---------- Information given ----------

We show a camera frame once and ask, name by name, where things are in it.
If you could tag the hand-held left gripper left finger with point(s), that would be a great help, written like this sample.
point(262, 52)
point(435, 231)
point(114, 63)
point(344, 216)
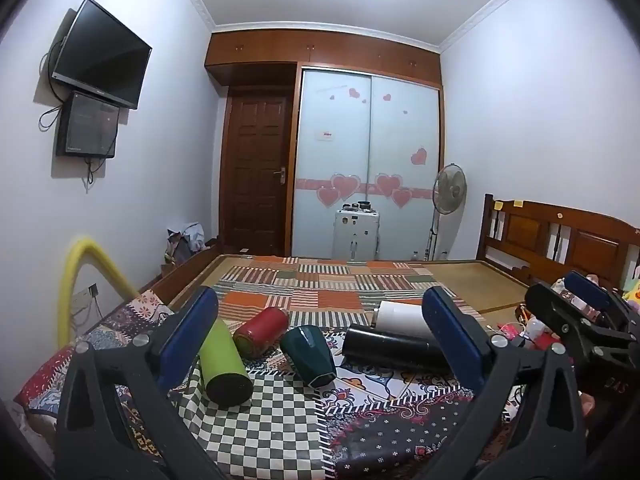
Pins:
point(191, 329)

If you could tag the brown wooden door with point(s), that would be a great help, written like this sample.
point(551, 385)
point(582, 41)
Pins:
point(255, 170)

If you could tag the white suitcase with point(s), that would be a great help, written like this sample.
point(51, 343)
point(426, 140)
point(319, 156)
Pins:
point(356, 235)

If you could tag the yellow foam tube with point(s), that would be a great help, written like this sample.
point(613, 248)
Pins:
point(67, 290)

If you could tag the black cup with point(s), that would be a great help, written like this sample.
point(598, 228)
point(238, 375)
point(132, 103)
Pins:
point(390, 350)

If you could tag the wooden overhead cabinet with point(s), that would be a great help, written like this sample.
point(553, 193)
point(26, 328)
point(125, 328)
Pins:
point(320, 50)

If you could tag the person's right hand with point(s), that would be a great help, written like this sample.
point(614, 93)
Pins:
point(588, 406)

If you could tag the red cup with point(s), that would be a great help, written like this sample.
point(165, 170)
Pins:
point(260, 332)

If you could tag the red packet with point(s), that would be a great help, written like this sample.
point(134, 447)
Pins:
point(545, 341)

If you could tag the standing fan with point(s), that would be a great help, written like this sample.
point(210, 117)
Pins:
point(450, 185)

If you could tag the dark teal faceted cup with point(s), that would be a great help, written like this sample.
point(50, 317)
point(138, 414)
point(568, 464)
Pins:
point(307, 355)

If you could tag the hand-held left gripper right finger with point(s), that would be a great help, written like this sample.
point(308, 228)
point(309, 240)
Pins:
point(449, 326)

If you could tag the wooden bed footboard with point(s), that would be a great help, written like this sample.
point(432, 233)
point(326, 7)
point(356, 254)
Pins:
point(182, 277)

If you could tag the wall socket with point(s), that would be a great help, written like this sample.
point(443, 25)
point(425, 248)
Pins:
point(84, 297)

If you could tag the green cup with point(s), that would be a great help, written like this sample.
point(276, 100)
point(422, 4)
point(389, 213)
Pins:
point(222, 365)

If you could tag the black wall-mounted box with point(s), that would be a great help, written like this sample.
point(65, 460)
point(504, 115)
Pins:
point(87, 125)

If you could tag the patchwork blanket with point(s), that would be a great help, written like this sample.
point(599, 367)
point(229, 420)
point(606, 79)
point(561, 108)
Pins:
point(280, 425)

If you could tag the pile of clothes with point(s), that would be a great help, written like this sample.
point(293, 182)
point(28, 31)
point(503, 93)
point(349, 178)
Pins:
point(182, 240)

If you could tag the wooden bed headboard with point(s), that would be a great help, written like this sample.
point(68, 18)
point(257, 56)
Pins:
point(575, 240)

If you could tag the sliding door wardrobe with hearts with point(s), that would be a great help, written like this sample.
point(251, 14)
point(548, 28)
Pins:
point(367, 160)

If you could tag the wall-mounted black television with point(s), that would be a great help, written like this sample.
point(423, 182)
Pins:
point(100, 55)

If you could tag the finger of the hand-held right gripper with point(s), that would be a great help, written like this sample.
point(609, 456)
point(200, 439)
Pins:
point(586, 286)
point(552, 310)

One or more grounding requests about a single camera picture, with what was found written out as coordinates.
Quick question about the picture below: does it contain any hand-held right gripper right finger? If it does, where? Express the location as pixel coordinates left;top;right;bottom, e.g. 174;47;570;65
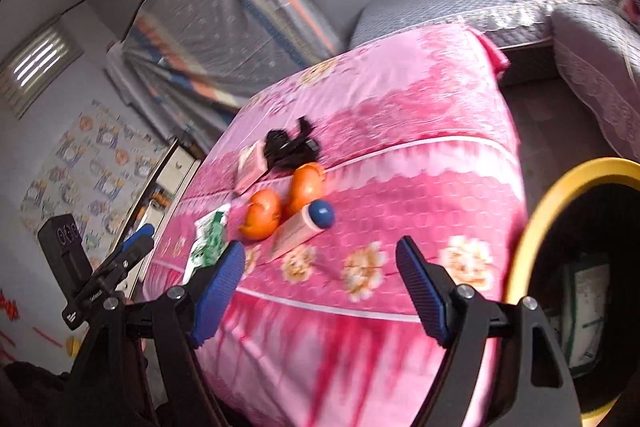
395;235;583;427

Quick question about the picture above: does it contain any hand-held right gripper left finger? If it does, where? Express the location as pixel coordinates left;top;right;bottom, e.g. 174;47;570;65
70;239;247;427

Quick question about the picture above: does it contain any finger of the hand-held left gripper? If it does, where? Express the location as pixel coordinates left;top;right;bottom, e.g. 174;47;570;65
92;223;156;280

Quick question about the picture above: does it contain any orange fruit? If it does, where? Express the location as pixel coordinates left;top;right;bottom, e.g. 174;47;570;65
238;188;283;242

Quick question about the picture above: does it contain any beige tube with blue cap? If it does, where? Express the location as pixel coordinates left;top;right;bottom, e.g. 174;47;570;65
270;200;335;260

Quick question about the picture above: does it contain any yellow-rimmed black bin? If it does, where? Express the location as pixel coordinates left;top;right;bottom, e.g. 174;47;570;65
504;157;640;427

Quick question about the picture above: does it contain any cream cabinet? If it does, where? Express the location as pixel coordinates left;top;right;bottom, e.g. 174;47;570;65
122;139;203;303

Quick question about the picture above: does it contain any dark cloth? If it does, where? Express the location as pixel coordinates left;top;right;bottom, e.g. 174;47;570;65
0;359;151;427

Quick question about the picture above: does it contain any pink floral blanket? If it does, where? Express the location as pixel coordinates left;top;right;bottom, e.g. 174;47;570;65
142;23;528;427

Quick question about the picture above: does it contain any small window with blind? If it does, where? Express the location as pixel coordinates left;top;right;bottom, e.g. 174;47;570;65
0;24;83;120

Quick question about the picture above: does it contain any striped sheet covered wardrobe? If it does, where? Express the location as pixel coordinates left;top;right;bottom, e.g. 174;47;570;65
107;0;346;152

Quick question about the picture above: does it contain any grey quilted corner sofa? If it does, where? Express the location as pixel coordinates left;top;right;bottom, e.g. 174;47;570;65
348;0;640;162

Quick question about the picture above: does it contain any cartoon wall poster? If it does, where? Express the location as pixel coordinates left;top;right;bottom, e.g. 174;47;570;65
20;99;171;258

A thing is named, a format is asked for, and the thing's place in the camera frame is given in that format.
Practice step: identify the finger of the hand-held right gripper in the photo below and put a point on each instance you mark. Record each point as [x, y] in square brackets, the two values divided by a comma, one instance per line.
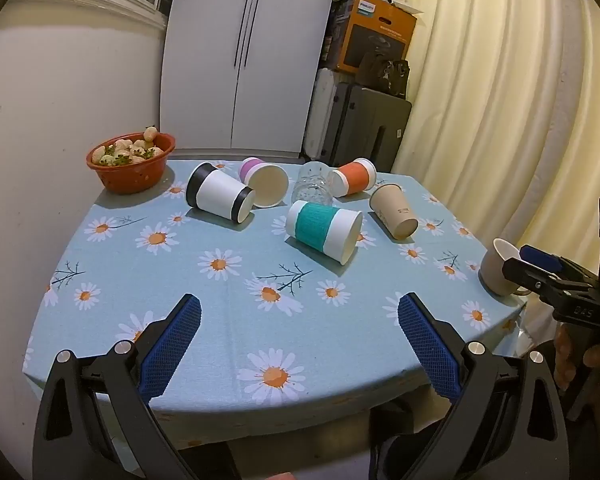
[522, 272]
[540, 257]

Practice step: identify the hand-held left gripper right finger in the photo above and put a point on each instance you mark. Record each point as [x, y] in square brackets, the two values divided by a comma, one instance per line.
[430, 345]

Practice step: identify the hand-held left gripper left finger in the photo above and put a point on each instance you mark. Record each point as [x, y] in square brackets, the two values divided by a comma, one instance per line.
[172, 345]

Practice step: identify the beige ceramic mug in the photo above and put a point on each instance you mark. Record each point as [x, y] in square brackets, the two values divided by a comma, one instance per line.
[492, 270]

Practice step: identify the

----------

**Try it:** For the material above, give every line again exactly and leave out the pictures.

**Output for this exercise:**
We show a camera frame once and ask, name by name, where things are in it.
If you could tag the hand-held left gripper left finger with point(s), that would be a great help, written like this sample.
point(262, 52)
point(435, 231)
point(114, 63)
point(344, 216)
Pins:
point(191, 329)

If you could tag the brown wooden door with point(s), that would be a great help, written like this sample.
point(551, 385)
point(582, 41)
Pins:
point(255, 170)

If you could tag the white suitcase with point(s), that would be a great help, written like this sample.
point(51, 343)
point(426, 140)
point(319, 156)
Pins:
point(356, 235)

If you could tag the yellow foam tube with point(s), that would be a great help, written like this sample.
point(613, 248)
Pins:
point(67, 290)

If you could tag the black cup with point(s), that would be a great help, written like this sample.
point(598, 228)
point(238, 375)
point(132, 103)
Pins:
point(390, 350)

If you could tag the wooden overhead cabinet with point(s), that would be a great help, written like this sample.
point(553, 193)
point(26, 328)
point(125, 328)
Pins:
point(320, 50)

If you could tag the person's right hand with point(s), that would be a great help, written like this sample.
point(614, 93)
Pins:
point(588, 406)

If you could tag the red cup with point(s), that would be a great help, written like this sample.
point(165, 170)
Pins:
point(260, 332)

If you could tag the red packet with point(s), that would be a great help, written like this sample.
point(134, 447)
Pins:
point(545, 341)

If you could tag the standing fan with point(s), that would be a great help, written like this sample.
point(210, 117)
Pins:
point(450, 185)

If you could tag the dark teal faceted cup with point(s), that would be a great help, written like this sample.
point(50, 317)
point(138, 414)
point(568, 464)
Pins:
point(307, 355)

If you could tag the hand-held left gripper right finger with point(s), that would be a great help, written like this sample.
point(308, 228)
point(309, 240)
Pins:
point(449, 326)

If you could tag the wooden bed footboard with point(s), that would be a great help, written like this sample.
point(432, 233)
point(326, 7)
point(356, 254)
Pins:
point(182, 277)

If you could tag the wall socket with point(s), that would be a great help, written like this sample.
point(443, 25)
point(425, 248)
Pins:
point(84, 297)

If you could tag the green cup with point(s), that would be a great help, written like this sample.
point(276, 100)
point(422, 4)
point(389, 213)
Pins:
point(222, 365)

If you could tag the black wall-mounted box with point(s), that would be a great help, written like this sample.
point(65, 460)
point(504, 115)
Pins:
point(87, 125)

If you could tag the patchwork blanket with point(s), that would be a great help, written like this sample.
point(599, 367)
point(229, 420)
point(606, 79)
point(561, 108)
Pins:
point(280, 425)

If you could tag the pile of clothes with point(s), that would be a great help, written like this sample.
point(293, 182)
point(28, 31)
point(503, 93)
point(349, 178)
Pins:
point(182, 240)

If you could tag the wooden bed headboard with point(s), that would be a great help, written like this sample.
point(68, 18)
point(257, 56)
Pins:
point(575, 240)

If you could tag the sliding door wardrobe with hearts with point(s), that would be a great help, written like this sample.
point(251, 14)
point(548, 28)
Pins:
point(367, 160)

If you could tag the wall-mounted black television with point(s), that would be a great help, written like this sample.
point(423, 182)
Pins:
point(100, 55)

If you could tag the finger of the hand-held right gripper with point(s), that would be a great help, written like this sample.
point(609, 456)
point(200, 439)
Pins:
point(586, 286)
point(552, 310)

One or more grounding requests about a single camera picture, with what was found written out as coordinates.
Quick question about the picture below: does it contain any hand-held right gripper right finger? If it does, where? Express the location as pixel coordinates left;top;right;bottom, e.g. 174;47;570;65
395;235;583;427

Quick question about the picture above: does it contain any hand-held right gripper left finger? If it does, where? Express the location as pixel coordinates left;top;right;bottom, e.g. 174;47;570;65
70;239;247;427

Quick question about the picture above: does it contain any finger of the hand-held left gripper? If it does, where? Express the location as pixel coordinates left;top;right;bottom, e.g. 174;47;570;65
92;223;156;280

Quick question about the picture above: does it contain any orange fruit? If it does, where? Express the location as pixel coordinates left;top;right;bottom, e.g. 174;47;570;65
238;188;283;242

Quick question about the picture above: does it contain any beige tube with blue cap? If it does, where? Express the location as pixel coordinates left;top;right;bottom, e.g. 174;47;570;65
270;200;335;260

Quick question about the picture above: does it contain any yellow-rimmed black bin? If it does, where? Express the location as pixel coordinates left;top;right;bottom, e.g. 174;47;570;65
504;157;640;427

Quick question about the picture above: does it contain any cream cabinet? If it does, where? Express the location as pixel coordinates left;top;right;bottom, e.g. 174;47;570;65
122;139;203;303

Quick question about the picture above: does it contain any dark cloth? If it does, where? Express the location as pixel coordinates left;top;right;bottom, e.g. 174;47;570;65
0;359;151;427

Quick question about the picture above: does it contain any pink floral blanket? If it does, where? Express the location as pixel coordinates left;top;right;bottom, e.g. 174;47;570;65
142;23;528;427

Quick question about the picture above: does it contain any small window with blind? If it does, where? Express the location as pixel coordinates left;top;right;bottom, e.g. 174;47;570;65
0;24;83;120

Quick question about the picture above: does it contain any striped sheet covered wardrobe? If it does, where? Express the location as pixel coordinates left;top;right;bottom, e.g. 174;47;570;65
107;0;346;152

Quick question about the picture above: does it contain any grey quilted corner sofa? If it does, where? Express the location as pixel coordinates left;top;right;bottom, e.g. 174;47;570;65
348;0;640;162

Quick question about the picture above: does it contain any cartoon wall poster? If it does, where? Express the location as pixel coordinates left;top;right;bottom, e.g. 174;47;570;65
20;99;171;258

A thing is named, a format is asked for, and the thing's place in the camera frame is given in that format.
Practice step: identify the finger of the hand-held right gripper in the photo below and put a point on each instance you mark. Record each point as [x, y] in square brackets, the two values divided by a comma, one instance per line.
[522, 272]
[540, 257]

Practice step: identify the hand-held left gripper right finger in the photo above and put a point on each instance you mark. Record each point as [x, y] in square brackets, the two values divided by a comma, one instance per line.
[430, 345]

Practice step: identify the hand-held left gripper left finger in the photo above and put a point on each instance you mark. Record each point as [x, y] in square brackets, the two values divided by a comma, one instance per line.
[172, 345]

Practice step: identify the beige ceramic mug in the photo above and put a point on each instance you mark. Record each point as [x, y] in square brackets, the two values divided by a comma, one instance per line.
[492, 270]

Practice step: identify the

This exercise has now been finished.